* _Problem_: Search the entries below for "place", and copy each line where it appears.

* _Data listing_:
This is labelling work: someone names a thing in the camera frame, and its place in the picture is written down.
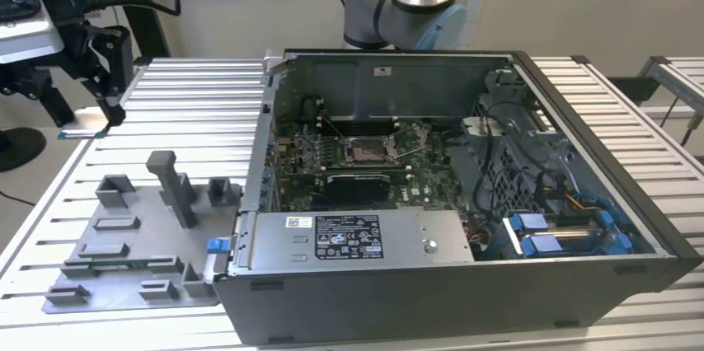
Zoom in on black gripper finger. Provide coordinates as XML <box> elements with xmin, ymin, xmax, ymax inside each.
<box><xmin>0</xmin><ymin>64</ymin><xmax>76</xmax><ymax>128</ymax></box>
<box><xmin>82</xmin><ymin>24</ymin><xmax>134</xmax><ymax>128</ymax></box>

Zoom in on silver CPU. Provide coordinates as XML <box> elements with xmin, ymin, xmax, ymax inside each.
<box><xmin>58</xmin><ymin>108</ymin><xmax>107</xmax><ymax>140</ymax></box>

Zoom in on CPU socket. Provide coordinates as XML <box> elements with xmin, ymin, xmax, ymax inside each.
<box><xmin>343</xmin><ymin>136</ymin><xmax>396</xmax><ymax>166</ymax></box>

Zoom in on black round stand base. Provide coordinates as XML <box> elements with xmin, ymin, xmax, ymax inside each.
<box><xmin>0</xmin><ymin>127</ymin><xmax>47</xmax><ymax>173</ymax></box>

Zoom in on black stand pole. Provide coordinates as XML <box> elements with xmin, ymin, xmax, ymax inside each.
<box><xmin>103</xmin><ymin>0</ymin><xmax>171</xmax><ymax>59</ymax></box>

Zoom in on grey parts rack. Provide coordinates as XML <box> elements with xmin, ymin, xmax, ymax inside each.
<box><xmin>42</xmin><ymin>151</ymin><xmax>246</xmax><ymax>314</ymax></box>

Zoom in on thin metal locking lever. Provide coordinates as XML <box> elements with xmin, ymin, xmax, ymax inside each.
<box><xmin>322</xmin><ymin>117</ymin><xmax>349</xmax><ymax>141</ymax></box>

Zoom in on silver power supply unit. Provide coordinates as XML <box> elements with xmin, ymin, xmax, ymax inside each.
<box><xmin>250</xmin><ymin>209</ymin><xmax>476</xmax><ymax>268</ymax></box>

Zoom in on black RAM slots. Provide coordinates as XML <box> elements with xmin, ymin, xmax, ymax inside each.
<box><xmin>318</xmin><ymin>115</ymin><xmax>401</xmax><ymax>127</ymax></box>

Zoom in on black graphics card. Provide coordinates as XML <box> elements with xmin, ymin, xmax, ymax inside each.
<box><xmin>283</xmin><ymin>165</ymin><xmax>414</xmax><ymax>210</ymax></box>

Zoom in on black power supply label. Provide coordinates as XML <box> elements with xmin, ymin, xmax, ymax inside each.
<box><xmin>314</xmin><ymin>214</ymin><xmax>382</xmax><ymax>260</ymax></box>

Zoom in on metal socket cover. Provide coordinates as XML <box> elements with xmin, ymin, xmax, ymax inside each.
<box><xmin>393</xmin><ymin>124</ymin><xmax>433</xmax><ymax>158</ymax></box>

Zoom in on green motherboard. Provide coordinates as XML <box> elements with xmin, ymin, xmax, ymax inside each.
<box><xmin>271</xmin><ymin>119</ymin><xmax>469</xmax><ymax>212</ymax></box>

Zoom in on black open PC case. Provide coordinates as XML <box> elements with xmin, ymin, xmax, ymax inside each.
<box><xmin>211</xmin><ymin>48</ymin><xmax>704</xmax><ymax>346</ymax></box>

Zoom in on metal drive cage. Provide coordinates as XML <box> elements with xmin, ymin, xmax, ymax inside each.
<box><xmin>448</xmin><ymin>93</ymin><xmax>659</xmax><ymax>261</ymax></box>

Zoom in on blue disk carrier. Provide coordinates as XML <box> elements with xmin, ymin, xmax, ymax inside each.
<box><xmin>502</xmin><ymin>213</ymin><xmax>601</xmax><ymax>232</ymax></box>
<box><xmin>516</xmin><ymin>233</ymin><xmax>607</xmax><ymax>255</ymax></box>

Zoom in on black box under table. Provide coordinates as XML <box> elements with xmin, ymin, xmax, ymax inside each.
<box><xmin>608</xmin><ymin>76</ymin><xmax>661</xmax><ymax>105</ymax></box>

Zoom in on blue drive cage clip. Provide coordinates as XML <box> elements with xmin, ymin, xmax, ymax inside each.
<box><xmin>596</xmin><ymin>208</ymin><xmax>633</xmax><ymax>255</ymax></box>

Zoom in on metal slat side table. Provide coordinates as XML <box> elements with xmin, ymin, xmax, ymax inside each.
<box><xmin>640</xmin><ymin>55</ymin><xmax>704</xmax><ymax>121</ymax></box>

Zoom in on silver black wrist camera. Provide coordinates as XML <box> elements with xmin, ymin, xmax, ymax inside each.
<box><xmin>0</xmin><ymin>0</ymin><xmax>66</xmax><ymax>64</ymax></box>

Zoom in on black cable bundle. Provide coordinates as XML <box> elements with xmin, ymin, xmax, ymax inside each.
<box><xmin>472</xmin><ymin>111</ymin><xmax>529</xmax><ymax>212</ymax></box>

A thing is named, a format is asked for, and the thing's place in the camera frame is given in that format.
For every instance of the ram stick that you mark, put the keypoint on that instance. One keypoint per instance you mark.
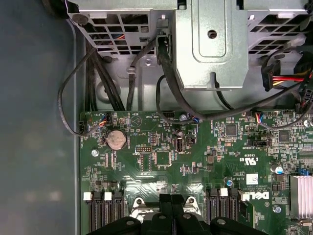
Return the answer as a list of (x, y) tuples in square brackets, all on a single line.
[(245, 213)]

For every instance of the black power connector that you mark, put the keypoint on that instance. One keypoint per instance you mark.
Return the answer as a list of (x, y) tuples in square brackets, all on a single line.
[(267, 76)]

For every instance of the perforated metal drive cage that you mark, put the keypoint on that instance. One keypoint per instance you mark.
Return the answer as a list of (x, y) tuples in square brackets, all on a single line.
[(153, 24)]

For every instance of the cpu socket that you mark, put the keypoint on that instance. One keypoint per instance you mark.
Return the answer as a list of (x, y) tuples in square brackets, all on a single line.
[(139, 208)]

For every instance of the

==

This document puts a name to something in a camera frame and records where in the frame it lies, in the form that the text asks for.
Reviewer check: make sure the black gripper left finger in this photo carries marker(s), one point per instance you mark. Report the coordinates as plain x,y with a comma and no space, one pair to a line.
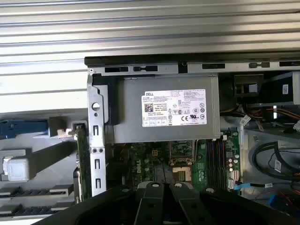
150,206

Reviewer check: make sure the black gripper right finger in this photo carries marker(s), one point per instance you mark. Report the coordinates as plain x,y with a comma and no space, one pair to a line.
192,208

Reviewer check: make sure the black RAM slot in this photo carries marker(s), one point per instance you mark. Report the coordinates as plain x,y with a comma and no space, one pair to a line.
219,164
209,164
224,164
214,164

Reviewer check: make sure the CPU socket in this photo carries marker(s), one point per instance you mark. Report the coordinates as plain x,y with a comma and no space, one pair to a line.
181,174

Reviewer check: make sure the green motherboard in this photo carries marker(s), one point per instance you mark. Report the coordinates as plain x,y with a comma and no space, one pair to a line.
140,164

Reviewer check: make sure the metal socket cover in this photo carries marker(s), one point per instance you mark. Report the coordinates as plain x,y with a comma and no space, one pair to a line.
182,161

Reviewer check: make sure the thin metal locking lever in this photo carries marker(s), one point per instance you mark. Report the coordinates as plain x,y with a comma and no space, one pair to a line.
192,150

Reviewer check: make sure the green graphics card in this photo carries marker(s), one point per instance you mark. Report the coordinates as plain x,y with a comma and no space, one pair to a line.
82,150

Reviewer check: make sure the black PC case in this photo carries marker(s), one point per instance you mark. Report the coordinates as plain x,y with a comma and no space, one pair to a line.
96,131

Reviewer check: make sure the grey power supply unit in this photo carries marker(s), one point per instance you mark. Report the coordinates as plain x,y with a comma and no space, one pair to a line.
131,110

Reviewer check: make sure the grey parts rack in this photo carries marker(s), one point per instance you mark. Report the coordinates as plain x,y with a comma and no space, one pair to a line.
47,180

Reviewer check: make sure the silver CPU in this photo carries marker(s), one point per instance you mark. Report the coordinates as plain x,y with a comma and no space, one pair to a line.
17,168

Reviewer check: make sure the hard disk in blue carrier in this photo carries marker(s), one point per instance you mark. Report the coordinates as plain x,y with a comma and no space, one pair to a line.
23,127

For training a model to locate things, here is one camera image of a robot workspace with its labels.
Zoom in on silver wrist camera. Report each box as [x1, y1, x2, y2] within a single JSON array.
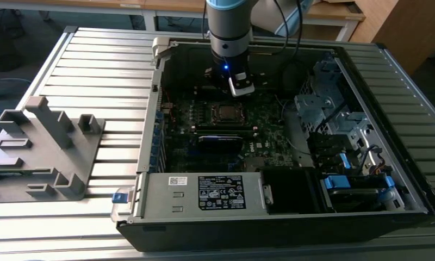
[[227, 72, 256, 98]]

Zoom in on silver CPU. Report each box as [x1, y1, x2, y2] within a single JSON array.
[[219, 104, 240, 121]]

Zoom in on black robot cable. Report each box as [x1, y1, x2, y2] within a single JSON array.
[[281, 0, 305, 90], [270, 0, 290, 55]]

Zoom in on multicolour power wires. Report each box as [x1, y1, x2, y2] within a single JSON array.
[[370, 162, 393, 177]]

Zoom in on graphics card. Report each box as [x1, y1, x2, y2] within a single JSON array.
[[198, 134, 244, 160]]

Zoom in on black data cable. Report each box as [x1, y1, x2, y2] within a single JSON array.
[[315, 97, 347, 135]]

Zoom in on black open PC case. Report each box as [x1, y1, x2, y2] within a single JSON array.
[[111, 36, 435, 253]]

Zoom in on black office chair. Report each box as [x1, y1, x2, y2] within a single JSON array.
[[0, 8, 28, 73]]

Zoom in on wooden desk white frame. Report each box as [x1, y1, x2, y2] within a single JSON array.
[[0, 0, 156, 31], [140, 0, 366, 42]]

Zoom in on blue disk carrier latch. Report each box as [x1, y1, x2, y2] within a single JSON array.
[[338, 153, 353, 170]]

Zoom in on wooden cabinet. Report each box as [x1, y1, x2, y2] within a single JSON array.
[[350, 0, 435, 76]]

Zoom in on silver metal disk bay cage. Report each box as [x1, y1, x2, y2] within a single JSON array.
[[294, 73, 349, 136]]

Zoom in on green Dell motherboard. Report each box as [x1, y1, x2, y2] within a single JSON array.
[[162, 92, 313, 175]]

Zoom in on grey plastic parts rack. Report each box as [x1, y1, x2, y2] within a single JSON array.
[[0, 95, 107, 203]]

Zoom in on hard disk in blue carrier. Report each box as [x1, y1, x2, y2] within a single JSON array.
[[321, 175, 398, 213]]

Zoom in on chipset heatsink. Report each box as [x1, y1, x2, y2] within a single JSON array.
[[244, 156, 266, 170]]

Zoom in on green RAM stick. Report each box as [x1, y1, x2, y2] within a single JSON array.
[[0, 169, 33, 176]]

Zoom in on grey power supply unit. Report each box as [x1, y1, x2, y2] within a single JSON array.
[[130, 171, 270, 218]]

* _Solution for this problem_:
This is labelling work: someone names a thing in the camera frame, and its place in the picture is written down.
A thing is named, a format is asked for, and the thing's place in the camera frame is given in that format.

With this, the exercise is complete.